Loffing at the Chinese
When I first came to China I loffed and loffed (that’s a laugh with a scoff) when I found out that some phone numbers cost more than others. My Chinese friend tried to explain that 8’s are auspicious (although I don’t think he used that word), as are 6’s but 4’s sound like death so you want to stay away from them. Also, easy to remember numbers are good so the ultimate phone digits would be 8888-8888. Loffing I asked, “How much for that one?”
“You couldn’t afford it.”
The longer I live here the more I am amazed at the cultural impact of things like 8 and red and cabbage. However, I’m noticing I loff less than I used to. Loffing involves a thought process (conscious or not) which inevitably arrives at a conclusion that we would never do things that way and therefore frees us up to laugh. . . and scoff. Pay more for a phone number with 8’s? Seriously. Give me all 4’s if it’s cheaper? Plan your wedding to land on the 8th? Um. No. Start your Olympic opening ceremony on the 8th day of the 8th month in the year 2008 at 8pm (only because the television networks wouldn’t go for 8:08pm)? Not my Olympics. We would never be so swayed. It is to loff.
Last year I was back in the States when the woman standing in front of me at the convenience store nearly passed out when her total was $6.66. She bought an extra pack of gum.
July 7, 2007 (7.7.7.) was a record setting day in America for weddings and lottery tickets
Ever been in an elevator and noticed a missing 13?
I told some of my Chinese friends about these things. They just loffed.
China’s Beautiful Countryside
micMAC was privileged to partner with Kellogg’s and International School of Qingdao (MTI) last week to share some fun-filled, goodie packed boxes of love with a group of amazing countryside school children. I am never not blown away by the “turn table” effect of events like this. I get geared up to do something humble. Helping impoverished children who may have never received anything like this and will no doubt light up to see a big, happy foreigner with a box full of sweets and cheap toys. This must be what it’s like to be the Beatles. Or Justin Bieber. Or Santa. Feels so good to do something nice for the less fortunate.
Then I meet the kids and the teachers and the parents and pretty much anyone within 5 kilometers of the school and a new layer is added to my understanding of fortune and poverty.

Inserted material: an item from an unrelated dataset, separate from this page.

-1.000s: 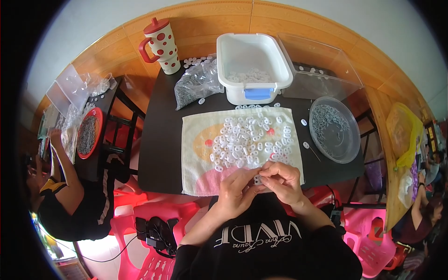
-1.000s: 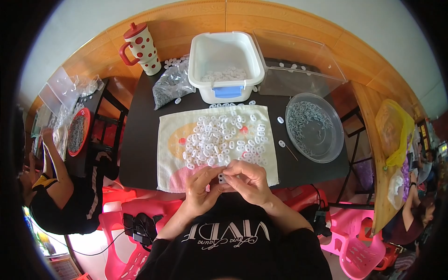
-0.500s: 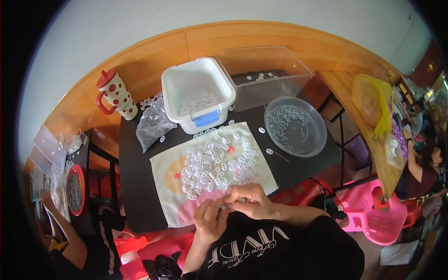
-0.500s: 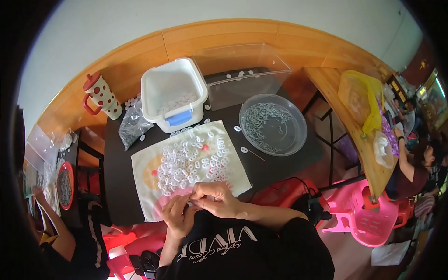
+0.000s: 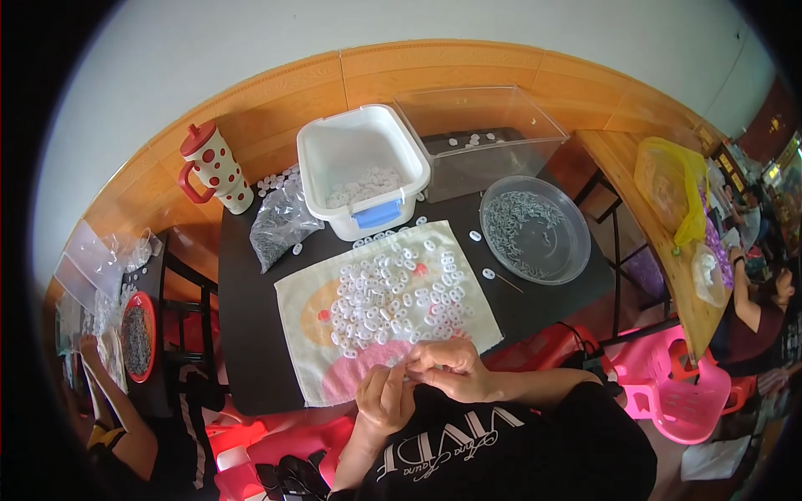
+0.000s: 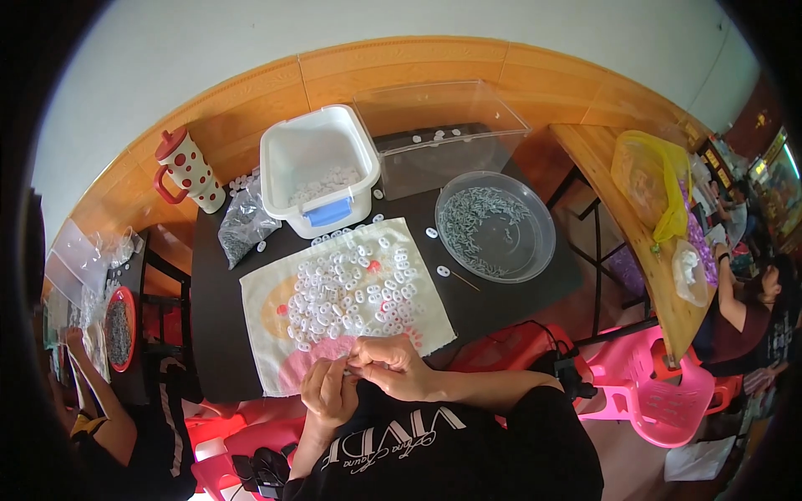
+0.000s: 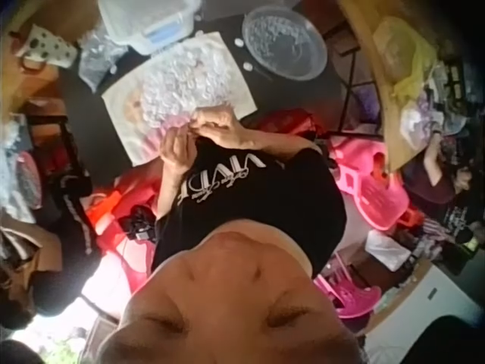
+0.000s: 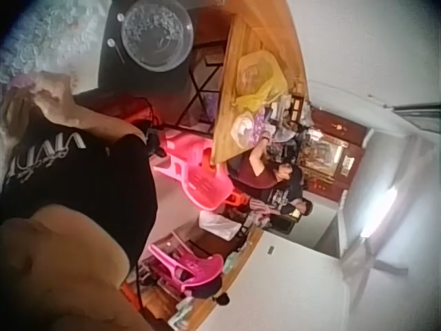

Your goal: Manually inserting small metal pins into plastic rings.

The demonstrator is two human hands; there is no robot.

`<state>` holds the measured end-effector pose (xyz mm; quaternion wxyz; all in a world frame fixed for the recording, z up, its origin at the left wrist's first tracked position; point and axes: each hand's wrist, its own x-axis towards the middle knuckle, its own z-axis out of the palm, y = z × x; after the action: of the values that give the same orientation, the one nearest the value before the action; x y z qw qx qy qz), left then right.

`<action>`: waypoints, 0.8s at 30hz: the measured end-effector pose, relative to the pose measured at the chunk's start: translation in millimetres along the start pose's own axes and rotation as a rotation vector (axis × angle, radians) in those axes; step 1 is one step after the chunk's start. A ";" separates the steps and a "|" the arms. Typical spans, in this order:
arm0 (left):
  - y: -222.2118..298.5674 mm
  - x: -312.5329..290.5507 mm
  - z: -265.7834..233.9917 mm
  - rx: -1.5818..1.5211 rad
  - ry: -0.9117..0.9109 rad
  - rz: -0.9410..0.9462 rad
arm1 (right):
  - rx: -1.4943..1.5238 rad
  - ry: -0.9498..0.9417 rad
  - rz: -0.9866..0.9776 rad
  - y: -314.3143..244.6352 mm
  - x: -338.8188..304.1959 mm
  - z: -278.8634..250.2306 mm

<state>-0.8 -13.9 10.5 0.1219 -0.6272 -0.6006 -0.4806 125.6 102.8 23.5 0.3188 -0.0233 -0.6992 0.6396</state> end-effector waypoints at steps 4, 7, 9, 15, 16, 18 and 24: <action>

I can’t begin to speak as an expert to the socioeconomic dynamics of China’s rapidly diminishing countryside population or the long term implications of massive urbanization which seems to be threatening the very core of the nation’s ancient agrarian roots and chipping away at its rich cultural heritage. I can however, speak with authority concerning this isolated fact. It’s nice there.
Not nice in the Gucci sense. Or the Maserati sense. Or the “we have heat in our homes to protect us from the bitter cold winters” sense. No, those are the luxury items you find all over the new China cities but not the countryside. There is a niceness though. It’s a purity and a warmth among the people. It’s an apparent lack of stress that seems to come with a lack of stuff and a lack of status. It’s an absence of pretense and bling that opens the door for sweet, smiling frost bitten faces (see above) and a lesson in true humility (see below).
Will it blend?
I love that youtube viral, phenomenon series “Will it Blend?” Have you seen this? The virtually indestructible Blendtec Blender reduces anything and everything to powder. Light bulbs? Powder. Glow sticks? Powder. iPad? Yep. Powder. It’s the pinnacle of internet brilliance. Feeding on our mindless hunger for anything destructive millions of viewers watch over and over as the guy in the white coat asks the same question every time. “Will it blend?” And every time (well, almost), it does.
That’s kind of what this blog is about. Only instead of reducing one thing to powder this will be an ongoing experiment in mixing stuff together. What happens when you stick two cultures together and push liquify? How about three? Or ten? Add a marriage. Some kids. Then a business. Throw in some stereotypes and misconceptions, maybe even some prejudice and top it off with a few scoops of insecurity, pride and bumbling awkwardness. Will it blend? Oh I am confident that it will. Maybe a better question is “How does it taste when it does?”